L’esercito italiano sgombera completamente i territori destinati alla Jugoslavia solo nel 1922, dopo quasi 4 anni di polemiche e di manifestazioni di arroganza da parte di alcuni irresponsabili esponenti locali del nazionalismo italiano, di contrapposizioni nazionalistiche, di cattiva gestione del periodo di occupazione militare, che avevano ormai devastato il clima di civile convivenza fra le comunità e messo in difficoltà gli italiani rimasti in territorio jugoslavo. Il governo italiano chiede per loro garanzie che Belgrado si dichiara disposta a concedere a condizione che siano applicate anche agli slavi in territorio italiano. Il ministro italiano De Martino rifiuta l’accordo dicendo all’intermediario francese Berthelot che “all’Italia, in quanto grande potenza, non era richiesta l’accettazione delle garanzie per le minoranze”. È lo stesso atteggiamento arrogante tenuto in Sud Tirolo, che ha portato a una lunga scia di tragedie. Il risultato immediato di tale politica è stato il primo esodo di dalmati, molti dei quali si sono trasferiti in Italia, nelle nuove provincie istriane o nell’enclave di Zara. Serve ricordare che anche molti slavi si fingono italiani o italianizzati per usufruire dei vantaggi dell’esodo e per fuggire da una condizione economica senza prospettive.

Il governo italiano ha fornito la cifra di 2. 585 esuli (3. 381 secondo i rappresentanti locali) che, sommati ai 6. 802 italiani residenti in Jugoslavia censiti nel 1927 portano a un totale di circa 10. 000 persone che – anche comprendendo gli abitanti di Zara– dà una cifra somigliante a quella del tanto criticato censimento austriaco del 1910 e comunque molto lontana dai numeri entusiastici forniti dai nazionalisti.

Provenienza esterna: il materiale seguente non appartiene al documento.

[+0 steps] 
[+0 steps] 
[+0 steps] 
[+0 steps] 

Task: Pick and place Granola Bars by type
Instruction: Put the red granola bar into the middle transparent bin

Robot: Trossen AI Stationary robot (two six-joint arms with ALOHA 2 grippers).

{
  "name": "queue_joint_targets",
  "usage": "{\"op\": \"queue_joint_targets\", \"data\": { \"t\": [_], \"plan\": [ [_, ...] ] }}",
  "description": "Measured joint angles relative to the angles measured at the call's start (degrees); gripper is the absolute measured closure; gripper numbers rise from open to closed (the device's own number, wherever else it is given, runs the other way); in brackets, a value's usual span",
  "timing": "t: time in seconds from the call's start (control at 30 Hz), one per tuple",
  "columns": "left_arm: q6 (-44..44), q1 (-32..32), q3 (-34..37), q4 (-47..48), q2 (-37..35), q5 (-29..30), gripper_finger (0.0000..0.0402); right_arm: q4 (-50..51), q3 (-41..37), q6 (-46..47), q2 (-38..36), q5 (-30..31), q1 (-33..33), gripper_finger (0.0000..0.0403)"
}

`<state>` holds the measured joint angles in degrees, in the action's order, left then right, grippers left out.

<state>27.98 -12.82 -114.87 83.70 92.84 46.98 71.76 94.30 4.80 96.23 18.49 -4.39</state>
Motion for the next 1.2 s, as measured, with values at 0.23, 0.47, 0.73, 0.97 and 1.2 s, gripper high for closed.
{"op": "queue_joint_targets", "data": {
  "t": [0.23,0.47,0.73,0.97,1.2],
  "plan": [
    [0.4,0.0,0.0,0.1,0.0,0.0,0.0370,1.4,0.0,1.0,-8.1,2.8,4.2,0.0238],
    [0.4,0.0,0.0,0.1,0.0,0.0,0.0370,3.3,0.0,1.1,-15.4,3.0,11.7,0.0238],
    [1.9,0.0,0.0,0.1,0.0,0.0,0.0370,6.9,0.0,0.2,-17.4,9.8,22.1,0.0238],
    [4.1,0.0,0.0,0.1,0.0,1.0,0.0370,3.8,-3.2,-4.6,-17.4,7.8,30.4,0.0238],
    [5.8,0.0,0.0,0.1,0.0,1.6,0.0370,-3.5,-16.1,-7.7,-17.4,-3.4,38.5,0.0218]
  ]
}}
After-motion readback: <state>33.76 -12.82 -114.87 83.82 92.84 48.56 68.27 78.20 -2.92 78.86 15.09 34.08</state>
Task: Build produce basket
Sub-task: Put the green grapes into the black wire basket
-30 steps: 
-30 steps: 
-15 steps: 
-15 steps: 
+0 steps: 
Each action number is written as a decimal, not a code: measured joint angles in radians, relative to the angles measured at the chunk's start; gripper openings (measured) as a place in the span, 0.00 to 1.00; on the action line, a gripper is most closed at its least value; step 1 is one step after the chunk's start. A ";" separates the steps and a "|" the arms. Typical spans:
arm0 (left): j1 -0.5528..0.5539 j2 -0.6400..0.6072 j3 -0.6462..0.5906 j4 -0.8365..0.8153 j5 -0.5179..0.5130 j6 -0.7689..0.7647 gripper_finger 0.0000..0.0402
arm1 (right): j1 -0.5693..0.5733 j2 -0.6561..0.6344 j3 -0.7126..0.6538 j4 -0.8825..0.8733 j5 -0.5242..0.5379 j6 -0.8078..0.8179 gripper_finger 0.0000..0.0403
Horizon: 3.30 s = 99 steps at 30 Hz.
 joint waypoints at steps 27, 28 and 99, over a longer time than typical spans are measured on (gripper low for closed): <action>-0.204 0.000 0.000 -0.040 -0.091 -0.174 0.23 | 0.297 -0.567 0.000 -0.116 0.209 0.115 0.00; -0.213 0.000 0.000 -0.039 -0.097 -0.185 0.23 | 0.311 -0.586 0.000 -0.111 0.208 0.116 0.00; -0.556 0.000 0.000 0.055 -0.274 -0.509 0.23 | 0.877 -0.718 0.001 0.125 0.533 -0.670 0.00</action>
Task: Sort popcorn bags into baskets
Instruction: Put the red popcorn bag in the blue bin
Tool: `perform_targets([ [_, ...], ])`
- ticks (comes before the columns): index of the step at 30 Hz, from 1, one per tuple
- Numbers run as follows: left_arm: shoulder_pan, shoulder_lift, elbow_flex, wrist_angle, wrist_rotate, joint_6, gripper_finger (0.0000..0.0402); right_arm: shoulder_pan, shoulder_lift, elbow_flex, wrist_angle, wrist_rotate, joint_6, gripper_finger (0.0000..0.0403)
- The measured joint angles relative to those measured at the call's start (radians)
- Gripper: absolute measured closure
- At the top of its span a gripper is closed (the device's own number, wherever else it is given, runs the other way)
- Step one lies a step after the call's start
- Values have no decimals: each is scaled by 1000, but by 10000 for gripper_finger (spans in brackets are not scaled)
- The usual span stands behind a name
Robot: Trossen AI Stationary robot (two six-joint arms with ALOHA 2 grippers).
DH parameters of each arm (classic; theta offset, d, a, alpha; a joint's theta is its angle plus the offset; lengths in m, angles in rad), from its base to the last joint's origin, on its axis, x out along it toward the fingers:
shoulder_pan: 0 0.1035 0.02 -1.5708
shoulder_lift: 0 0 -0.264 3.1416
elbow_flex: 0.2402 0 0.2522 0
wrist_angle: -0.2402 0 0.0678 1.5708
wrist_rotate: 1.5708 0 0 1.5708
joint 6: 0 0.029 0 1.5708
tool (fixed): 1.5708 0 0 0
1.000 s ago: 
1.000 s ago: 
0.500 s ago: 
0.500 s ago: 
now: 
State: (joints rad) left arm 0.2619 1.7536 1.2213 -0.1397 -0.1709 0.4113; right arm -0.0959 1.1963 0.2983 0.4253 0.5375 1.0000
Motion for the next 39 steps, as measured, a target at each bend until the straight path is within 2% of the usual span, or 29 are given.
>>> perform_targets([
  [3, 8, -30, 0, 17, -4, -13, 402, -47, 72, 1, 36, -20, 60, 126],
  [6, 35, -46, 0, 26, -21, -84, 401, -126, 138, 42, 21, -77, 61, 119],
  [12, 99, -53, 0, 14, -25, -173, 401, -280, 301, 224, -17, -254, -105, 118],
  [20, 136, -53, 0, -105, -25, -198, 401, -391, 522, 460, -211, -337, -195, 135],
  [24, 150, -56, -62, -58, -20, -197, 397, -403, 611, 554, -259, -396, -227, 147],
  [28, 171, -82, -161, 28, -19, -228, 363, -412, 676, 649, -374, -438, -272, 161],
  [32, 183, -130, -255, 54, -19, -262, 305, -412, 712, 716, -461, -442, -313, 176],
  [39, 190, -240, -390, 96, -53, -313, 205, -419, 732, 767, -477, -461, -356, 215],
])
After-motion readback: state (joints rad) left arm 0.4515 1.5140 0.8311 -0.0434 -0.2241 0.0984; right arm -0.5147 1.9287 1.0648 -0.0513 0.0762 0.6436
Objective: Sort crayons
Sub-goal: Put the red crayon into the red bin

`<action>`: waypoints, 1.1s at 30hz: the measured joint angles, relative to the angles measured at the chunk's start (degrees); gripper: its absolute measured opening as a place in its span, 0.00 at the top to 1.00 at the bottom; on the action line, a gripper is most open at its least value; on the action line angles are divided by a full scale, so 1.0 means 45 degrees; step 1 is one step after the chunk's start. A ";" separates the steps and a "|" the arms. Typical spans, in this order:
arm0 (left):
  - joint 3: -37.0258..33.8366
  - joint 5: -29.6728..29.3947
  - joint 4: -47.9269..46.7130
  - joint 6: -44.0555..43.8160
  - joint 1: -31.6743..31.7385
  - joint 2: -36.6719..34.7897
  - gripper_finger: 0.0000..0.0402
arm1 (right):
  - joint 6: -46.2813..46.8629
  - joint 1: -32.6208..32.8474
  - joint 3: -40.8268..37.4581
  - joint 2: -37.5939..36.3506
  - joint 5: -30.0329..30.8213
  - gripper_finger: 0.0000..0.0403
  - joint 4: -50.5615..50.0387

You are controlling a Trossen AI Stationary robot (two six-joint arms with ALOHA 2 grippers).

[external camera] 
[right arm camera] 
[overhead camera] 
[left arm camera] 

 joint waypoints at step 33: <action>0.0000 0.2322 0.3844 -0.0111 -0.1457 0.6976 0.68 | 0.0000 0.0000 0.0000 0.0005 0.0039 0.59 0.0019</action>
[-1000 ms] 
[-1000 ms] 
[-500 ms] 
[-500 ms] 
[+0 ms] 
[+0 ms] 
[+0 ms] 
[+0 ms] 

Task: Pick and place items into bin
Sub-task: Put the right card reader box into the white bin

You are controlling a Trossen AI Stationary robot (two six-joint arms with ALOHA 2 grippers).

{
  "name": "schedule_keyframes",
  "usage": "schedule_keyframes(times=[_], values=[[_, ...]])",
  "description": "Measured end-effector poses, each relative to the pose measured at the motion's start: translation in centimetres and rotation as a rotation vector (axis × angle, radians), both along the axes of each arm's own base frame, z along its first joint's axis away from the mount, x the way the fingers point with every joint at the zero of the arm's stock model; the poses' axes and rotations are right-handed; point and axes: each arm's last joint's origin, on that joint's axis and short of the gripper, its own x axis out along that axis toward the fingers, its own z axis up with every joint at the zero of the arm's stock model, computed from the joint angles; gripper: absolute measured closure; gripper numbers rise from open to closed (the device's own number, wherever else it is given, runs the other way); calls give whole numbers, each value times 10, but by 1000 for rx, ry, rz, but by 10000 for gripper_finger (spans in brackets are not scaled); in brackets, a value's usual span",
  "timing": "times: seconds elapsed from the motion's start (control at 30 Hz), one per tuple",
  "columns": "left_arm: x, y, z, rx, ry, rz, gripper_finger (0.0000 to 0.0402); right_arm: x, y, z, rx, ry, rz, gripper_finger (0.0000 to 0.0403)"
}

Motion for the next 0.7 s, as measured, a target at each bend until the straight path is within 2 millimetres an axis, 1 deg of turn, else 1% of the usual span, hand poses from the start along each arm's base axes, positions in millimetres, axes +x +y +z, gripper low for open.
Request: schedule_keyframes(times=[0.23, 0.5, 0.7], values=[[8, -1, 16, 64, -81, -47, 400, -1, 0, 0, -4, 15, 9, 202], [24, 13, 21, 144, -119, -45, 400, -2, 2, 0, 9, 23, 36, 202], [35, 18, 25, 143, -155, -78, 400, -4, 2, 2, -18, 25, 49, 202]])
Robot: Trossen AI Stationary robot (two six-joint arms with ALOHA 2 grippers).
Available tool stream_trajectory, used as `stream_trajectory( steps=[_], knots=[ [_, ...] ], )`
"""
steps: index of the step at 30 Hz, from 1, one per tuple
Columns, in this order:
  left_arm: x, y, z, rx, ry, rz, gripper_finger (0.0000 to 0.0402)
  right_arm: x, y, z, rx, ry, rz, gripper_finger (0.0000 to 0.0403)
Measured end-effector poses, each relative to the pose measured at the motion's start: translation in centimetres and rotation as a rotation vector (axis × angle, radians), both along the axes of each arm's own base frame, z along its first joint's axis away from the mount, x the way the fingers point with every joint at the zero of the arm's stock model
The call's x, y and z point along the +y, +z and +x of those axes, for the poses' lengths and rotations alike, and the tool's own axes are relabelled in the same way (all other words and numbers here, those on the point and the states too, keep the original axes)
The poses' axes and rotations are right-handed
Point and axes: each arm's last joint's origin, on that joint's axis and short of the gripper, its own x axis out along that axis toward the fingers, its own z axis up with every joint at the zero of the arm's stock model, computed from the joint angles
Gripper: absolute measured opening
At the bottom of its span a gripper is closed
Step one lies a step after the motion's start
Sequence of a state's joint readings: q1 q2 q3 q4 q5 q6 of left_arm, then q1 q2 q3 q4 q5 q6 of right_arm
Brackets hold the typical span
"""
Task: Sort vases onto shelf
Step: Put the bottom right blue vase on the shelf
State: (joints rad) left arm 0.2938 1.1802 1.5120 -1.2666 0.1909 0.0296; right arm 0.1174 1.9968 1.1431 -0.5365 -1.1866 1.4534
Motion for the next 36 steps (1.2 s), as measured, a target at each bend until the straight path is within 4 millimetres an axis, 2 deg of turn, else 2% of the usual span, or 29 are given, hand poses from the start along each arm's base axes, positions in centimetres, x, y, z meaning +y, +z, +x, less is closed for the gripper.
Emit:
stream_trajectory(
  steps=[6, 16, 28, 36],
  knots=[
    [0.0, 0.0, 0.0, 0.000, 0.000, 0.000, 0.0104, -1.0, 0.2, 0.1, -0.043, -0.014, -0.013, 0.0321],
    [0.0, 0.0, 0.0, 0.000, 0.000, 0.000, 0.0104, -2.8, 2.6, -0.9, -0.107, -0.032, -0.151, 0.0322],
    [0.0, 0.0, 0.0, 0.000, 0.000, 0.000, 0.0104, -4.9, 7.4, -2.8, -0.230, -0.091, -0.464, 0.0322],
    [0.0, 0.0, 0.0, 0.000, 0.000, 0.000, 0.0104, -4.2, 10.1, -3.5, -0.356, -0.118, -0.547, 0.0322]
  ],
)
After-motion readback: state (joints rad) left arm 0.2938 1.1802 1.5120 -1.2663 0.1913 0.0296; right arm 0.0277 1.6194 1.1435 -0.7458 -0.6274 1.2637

Se gli esuli sono relativamente pochi in numero assoluto, essi rappresentano però circa un terzo della componente italiana. Gran parte dei rimasti lascerà la Dalmazia dopo la seconda guerra mondiale. Come detto, la Dalmazia costituiva uno straordinario scenario di tranquilla e operosa multiculturalità, garantito dalla grande civiltà di Venezia e di Vienna. La soluzione più intelligente sarebbe stata la costituzione di uno Stato dalmata autonomo, una sorta di Repubblica di Ragusa ricostituita e allargata. Nel 1919 un progetto del genere era stato ipotizzato sotto la forma di una Lega delle città marine, ma i tempi non erano maturi, i due nazionalismi contrapposti erano troppo aggressivi e ottusi, e Wilson decisamente non era austriaco. Oggi quel mondo è largamente scomparso: se ne sono andati quasi tutti gli “italiani”, le comunità minori sono state disperse o assimilate, i serbi sono stati cacciati alla fine del secolo scorso, e la regione è massicciamente croata. Una civiltà straordinaria è andata perduta a causa di una sommatoria di imbecillità jugoslave e italiane. Almeno la Jugoslavia è sparita.